Este conjunto de características confere à obra de Arroyo uma autenticidade que transcende as fronteiras da pintura. É um artista dotado de uma linguagem própria, através da qual cria uma narrativa única, como evidenciam as mais de cinquenta peças que compõem esta exposição. Eduardo Arroyo era um pensador incansável, crítico e voraz, sempre atento a tudo o que o rodeava, ávido por absorver a cultura em todas as suas expressões, mesmo as coisas mundanas e as trivialidades do quotidiano.

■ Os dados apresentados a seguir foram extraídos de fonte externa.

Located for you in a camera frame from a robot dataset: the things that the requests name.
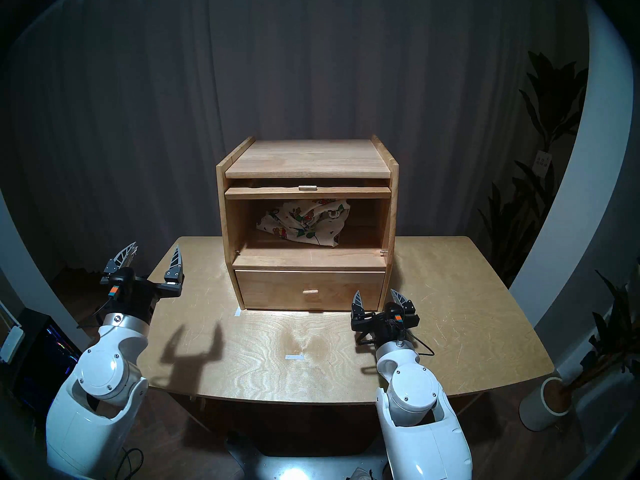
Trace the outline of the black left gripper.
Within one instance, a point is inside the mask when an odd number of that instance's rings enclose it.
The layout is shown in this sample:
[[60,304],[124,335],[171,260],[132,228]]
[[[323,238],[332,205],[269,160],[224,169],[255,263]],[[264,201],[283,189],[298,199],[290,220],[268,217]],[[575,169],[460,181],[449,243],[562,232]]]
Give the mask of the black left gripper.
[[[137,242],[134,241],[119,251],[114,258],[110,258],[104,268],[104,279],[109,279],[120,268],[130,266],[136,252]],[[121,285],[118,289],[118,313],[151,325],[157,302],[163,298],[179,297],[183,290],[183,279],[181,249],[179,244],[176,244],[165,273],[165,283],[133,280]]]

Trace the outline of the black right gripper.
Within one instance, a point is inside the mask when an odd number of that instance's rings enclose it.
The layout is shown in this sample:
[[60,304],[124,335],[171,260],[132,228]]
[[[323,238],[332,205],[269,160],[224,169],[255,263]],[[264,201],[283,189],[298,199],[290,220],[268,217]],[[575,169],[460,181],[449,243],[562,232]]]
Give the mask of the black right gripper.
[[355,340],[357,346],[381,347],[389,342],[403,341],[406,338],[406,330],[418,326],[419,316],[412,301],[395,289],[391,289],[390,292],[393,302],[402,307],[404,315],[398,313],[367,313],[366,315],[360,291],[356,291],[352,300],[351,329],[358,334]]

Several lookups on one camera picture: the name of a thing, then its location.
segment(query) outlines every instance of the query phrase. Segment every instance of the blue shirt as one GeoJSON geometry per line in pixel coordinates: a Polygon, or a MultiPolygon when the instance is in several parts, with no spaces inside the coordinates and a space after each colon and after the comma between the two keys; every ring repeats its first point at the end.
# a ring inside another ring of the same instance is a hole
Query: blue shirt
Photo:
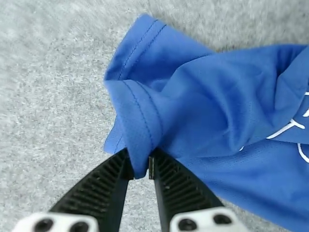
{"type": "Polygon", "coordinates": [[[117,117],[104,150],[127,147],[135,177],[168,152],[218,196],[309,231],[309,48],[215,53],[142,15],[106,71],[117,117]]]}

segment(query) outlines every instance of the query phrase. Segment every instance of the fabric fold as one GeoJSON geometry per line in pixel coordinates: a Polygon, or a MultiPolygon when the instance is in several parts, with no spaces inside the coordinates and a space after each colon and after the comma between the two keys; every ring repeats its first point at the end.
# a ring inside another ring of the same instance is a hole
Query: fabric fold
{"type": "Polygon", "coordinates": [[[308,58],[296,44],[215,53],[144,14],[105,73],[117,118],[104,149],[127,147],[141,178],[160,147],[220,197],[308,231],[308,58]]]}

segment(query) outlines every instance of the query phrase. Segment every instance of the blue cloth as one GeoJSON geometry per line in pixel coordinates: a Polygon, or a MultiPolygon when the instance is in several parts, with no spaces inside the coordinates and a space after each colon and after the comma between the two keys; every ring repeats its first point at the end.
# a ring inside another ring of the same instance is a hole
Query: blue cloth
{"type": "Polygon", "coordinates": [[[160,147],[215,194],[309,231],[309,47],[215,53],[142,15],[106,71],[117,117],[104,150],[127,147],[135,177],[160,147]]]}

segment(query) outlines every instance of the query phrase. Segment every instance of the blue fabric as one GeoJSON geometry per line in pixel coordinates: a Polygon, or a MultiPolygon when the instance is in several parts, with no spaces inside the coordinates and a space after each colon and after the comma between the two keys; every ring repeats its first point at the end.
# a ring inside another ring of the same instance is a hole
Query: blue fabric
{"type": "Polygon", "coordinates": [[[215,53],[142,15],[105,74],[117,117],[104,150],[126,146],[141,178],[160,147],[218,196],[309,231],[308,60],[295,44],[215,53]]]}

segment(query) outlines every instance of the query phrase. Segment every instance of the gray carpet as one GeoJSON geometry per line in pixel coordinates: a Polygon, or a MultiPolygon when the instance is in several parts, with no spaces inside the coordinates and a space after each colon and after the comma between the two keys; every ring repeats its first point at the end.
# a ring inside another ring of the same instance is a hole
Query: gray carpet
{"type": "MultiPolygon", "coordinates": [[[[217,51],[309,43],[307,0],[1,0],[1,232],[109,156],[115,112],[102,75],[144,12],[217,51]]],[[[147,178],[130,184],[121,231],[160,230],[154,190],[147,178]]],[[[254,232],[284,231],[228,205],[254,232]]]]}

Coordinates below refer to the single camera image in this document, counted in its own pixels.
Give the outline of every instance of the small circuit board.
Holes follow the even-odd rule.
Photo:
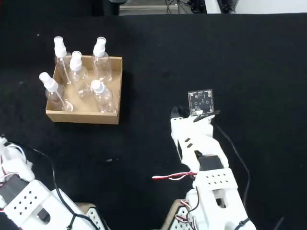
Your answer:
[[[212,90],[197,90],[188,92],[191,116],[199,116],[214,112]]]

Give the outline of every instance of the black table surface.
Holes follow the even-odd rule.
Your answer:
[[[170,135],[173,106],[187,92],[213,89],[216,123],[251,173],[247,212],[258,229],[306,225],[307,15],[159,15],[0,23],[0,133],[50,155],[59,187],[91,202],[110,228],[162,226],[191,179],[152,181],[182,172]],[[40,72],[53,72],[53,37],[90,55],[98,36],[123,57],[120,123],[53,123],[45,115]],[[247,181],[218,132],[242,194]],[[54,188],[49,162],[26,152],[36,178]],[[13,229],[0,215],[1,229]]]

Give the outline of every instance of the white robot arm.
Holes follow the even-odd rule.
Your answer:
[[[106,230],[94,207],[86,215],[61,190],[35,180],[24,151],[0,138],[0,212],[23,230]]]
[[[237,183],[220,144],[213,138],[211,119],[171,119],[172,138],[181,162],[197,173],[186,200],[199,230],[255,230],[237,191]]]

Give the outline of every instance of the bottle cap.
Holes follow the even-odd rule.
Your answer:
[[[43,72],[39,75],[39,79],[43,82],[44,87],[49,92],[55,92],[59,88],[59,84],[50,77],[50,75],[46,72]]]
[[[58,58],[63,58],[66,56],[66,47],[64,46],[63,38],[57,36],[53,39],[54,41],[54,52]]]
[[[102,91],[105,90],[105,85],[99,80],[93,80],[91,87],[95,93],[102,93]]]
[[[96,45],[94,46],[93,54],[95,57],[102,57],[106,50],[106,39],[104,37],[97,38]]]
[[[73,71],[79,71],[82,67],[82,54],[79,51],[73,51],[71,55],[70,68]]]

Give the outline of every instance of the cardboard box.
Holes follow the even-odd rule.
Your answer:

Como ele próprio afirmou: “A minha pátria é a pintura”.
Marisa Oropesa
Comissária da exposição
Eduardo Arroyo Rodríguez (Madrid, Espanha, 1937-2018) foi um prolífico pintor, artista gráfico, autor e cenógrafo espanhol, considerado um dos maiores expoentes do realismo politicamente comprometido.
Formou-se como jornalista em 1958, na Escola de Jornalismo de Madrid. Depois de terminar os estudos e devido ao seu profundo repúdio pela Espanha franquista, aos vinte e um anos emigrou para Paris, onde começou a trabalhar como escritor e jornalista, mas depressa decidiu dedicar-se à pintura.
Em Paris, travou amizade com membros da jovem cena artística da cidade, especialmente Gilles Aillaud, com quem colaborou mais tarde na criação de algumas cenografias, como “Vivre et laisser mourir ou la fin tragique de Marcel Duchamp”, uma obra em oito partes destinada a questionar a arte francesa contemporânea.
Em 1964, foi catapultado para a fama com a sua primeira exposição importante. Mais tarde, foi protagonista da maior exposição de arte espanhola posterior ao franquismo, na Bienal de Veneza de 1976.
A obra de Arroyo pode dividir-se em duas fases claramente marcadas pela morte de Francisco Franco em 1975: durante o exílio (1958-1976) e após o exílio (1976-1998). Opondo-se de forma clara e violenta à ditadura, desafia o clima político espanhol e posiciona estrategicamente o seu trabalho numa postura simultaneamente crítica e irónica.
Desde a sua participação no Salon de la Jeune Peinture em 1960, a obra de Eduardo Arroyo tem sido exibida em inúmeras exposições por todo o mundo. Representou Espanha, juntamente com o escultor Andreu Alfaro, na 46ª Bienal de Veneza.
Em 1982, recebeu o Prémio Nacional de Artes Plásticas em Espanha e realizou exposição antológica na Biblioteca Nacional de Espanha, em Madrid, e no Centro Georges Pompidou, em Paris.
Arroyo também se tornou conhecido do grande público através dos seus numerosos trabalhos como cenógrafo e figurinista. Criou cenários para o Piccolo Teatro di Milano, a Ópera de Paris (em 1976, Die Walküre, de Richard Wagner), a Schaubühne am Lehniner Platz em Berlim e o Salzburger Festspiele (em 1991, Z mrtveho domu, de Leoš Janá?ek), entre outros.
Como escritor, é autor da biografia Panamá Al Brown, das peças de teatro Bantam, Sardinas en aceite, El Trío Calaveras, Goya, Benjamin e Byron-boxeur, do diário pintado-escrito Un día sí y otro también, das suas memórias Minuta de un testamento e de um livro de reflexões sobre pintura intitulado Los bigotes de La Gioconda.
Horário: De terça a domingo das 10h às 18h, última entrada às 17h40.